> _Directions_
Your task is to repeat the lines below exactly, excluding any pictures they contain.

> _Supplied information_

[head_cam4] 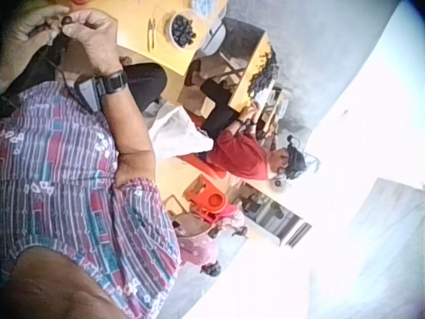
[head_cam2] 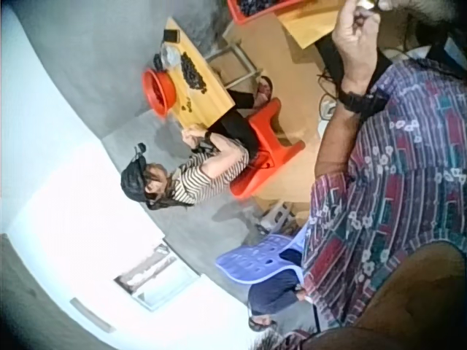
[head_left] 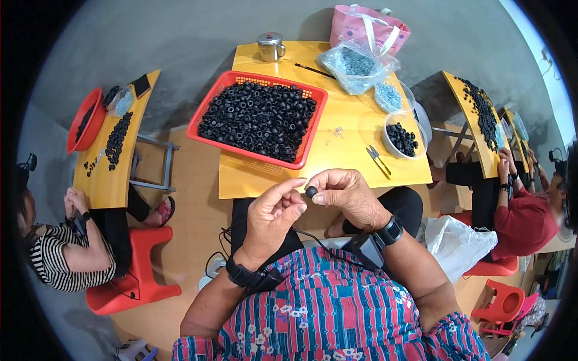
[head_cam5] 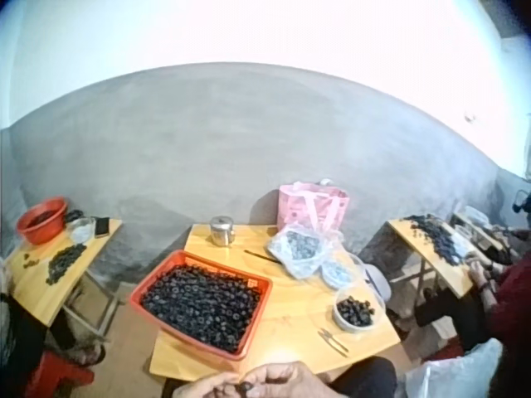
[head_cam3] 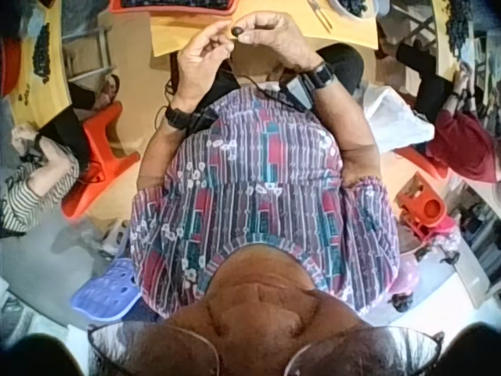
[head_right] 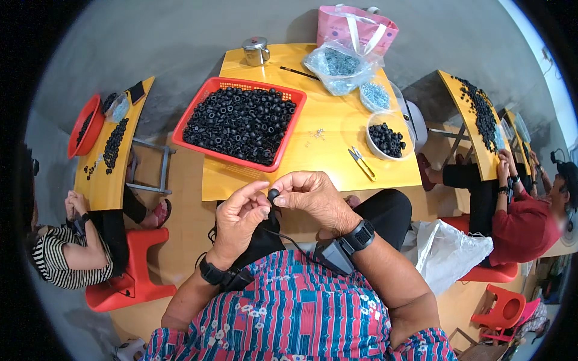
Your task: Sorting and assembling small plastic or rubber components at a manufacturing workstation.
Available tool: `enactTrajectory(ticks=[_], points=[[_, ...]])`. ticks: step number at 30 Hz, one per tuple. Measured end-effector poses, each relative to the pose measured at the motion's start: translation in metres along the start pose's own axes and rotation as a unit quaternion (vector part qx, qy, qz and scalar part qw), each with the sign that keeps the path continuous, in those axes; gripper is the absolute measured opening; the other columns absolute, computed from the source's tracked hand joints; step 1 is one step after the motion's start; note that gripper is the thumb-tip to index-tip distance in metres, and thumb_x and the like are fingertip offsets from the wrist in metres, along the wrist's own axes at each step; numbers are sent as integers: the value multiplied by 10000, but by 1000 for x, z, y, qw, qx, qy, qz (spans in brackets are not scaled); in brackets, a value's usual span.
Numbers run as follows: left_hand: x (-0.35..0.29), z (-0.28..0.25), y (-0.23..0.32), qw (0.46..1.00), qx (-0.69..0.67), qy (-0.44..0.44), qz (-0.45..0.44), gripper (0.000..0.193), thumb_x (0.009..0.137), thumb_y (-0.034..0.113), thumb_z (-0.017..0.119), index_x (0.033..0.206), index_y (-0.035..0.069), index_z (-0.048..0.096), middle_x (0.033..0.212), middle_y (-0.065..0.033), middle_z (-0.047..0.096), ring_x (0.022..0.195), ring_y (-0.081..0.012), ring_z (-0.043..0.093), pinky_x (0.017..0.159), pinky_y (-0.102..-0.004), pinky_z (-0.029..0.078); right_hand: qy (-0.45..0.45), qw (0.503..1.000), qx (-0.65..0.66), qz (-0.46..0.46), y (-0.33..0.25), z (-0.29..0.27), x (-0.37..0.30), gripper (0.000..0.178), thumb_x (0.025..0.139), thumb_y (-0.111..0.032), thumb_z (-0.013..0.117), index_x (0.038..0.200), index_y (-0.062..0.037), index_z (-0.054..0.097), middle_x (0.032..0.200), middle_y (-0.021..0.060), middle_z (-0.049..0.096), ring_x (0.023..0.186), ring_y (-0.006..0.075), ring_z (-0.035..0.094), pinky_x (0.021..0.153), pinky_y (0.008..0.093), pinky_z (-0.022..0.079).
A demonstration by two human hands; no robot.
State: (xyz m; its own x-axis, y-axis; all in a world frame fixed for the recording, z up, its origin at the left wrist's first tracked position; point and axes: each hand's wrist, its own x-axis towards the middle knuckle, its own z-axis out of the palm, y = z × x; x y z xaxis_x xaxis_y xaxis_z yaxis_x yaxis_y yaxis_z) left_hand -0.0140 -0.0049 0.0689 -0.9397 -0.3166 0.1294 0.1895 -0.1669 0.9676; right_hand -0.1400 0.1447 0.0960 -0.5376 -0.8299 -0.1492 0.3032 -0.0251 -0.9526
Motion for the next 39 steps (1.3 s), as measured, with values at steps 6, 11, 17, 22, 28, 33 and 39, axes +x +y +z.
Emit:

> _Result_
[head_cam4] 
[head_cam2] 
[head_left] 
[head_cam5] 
[head_cam3] 
[head_right] 
Your task: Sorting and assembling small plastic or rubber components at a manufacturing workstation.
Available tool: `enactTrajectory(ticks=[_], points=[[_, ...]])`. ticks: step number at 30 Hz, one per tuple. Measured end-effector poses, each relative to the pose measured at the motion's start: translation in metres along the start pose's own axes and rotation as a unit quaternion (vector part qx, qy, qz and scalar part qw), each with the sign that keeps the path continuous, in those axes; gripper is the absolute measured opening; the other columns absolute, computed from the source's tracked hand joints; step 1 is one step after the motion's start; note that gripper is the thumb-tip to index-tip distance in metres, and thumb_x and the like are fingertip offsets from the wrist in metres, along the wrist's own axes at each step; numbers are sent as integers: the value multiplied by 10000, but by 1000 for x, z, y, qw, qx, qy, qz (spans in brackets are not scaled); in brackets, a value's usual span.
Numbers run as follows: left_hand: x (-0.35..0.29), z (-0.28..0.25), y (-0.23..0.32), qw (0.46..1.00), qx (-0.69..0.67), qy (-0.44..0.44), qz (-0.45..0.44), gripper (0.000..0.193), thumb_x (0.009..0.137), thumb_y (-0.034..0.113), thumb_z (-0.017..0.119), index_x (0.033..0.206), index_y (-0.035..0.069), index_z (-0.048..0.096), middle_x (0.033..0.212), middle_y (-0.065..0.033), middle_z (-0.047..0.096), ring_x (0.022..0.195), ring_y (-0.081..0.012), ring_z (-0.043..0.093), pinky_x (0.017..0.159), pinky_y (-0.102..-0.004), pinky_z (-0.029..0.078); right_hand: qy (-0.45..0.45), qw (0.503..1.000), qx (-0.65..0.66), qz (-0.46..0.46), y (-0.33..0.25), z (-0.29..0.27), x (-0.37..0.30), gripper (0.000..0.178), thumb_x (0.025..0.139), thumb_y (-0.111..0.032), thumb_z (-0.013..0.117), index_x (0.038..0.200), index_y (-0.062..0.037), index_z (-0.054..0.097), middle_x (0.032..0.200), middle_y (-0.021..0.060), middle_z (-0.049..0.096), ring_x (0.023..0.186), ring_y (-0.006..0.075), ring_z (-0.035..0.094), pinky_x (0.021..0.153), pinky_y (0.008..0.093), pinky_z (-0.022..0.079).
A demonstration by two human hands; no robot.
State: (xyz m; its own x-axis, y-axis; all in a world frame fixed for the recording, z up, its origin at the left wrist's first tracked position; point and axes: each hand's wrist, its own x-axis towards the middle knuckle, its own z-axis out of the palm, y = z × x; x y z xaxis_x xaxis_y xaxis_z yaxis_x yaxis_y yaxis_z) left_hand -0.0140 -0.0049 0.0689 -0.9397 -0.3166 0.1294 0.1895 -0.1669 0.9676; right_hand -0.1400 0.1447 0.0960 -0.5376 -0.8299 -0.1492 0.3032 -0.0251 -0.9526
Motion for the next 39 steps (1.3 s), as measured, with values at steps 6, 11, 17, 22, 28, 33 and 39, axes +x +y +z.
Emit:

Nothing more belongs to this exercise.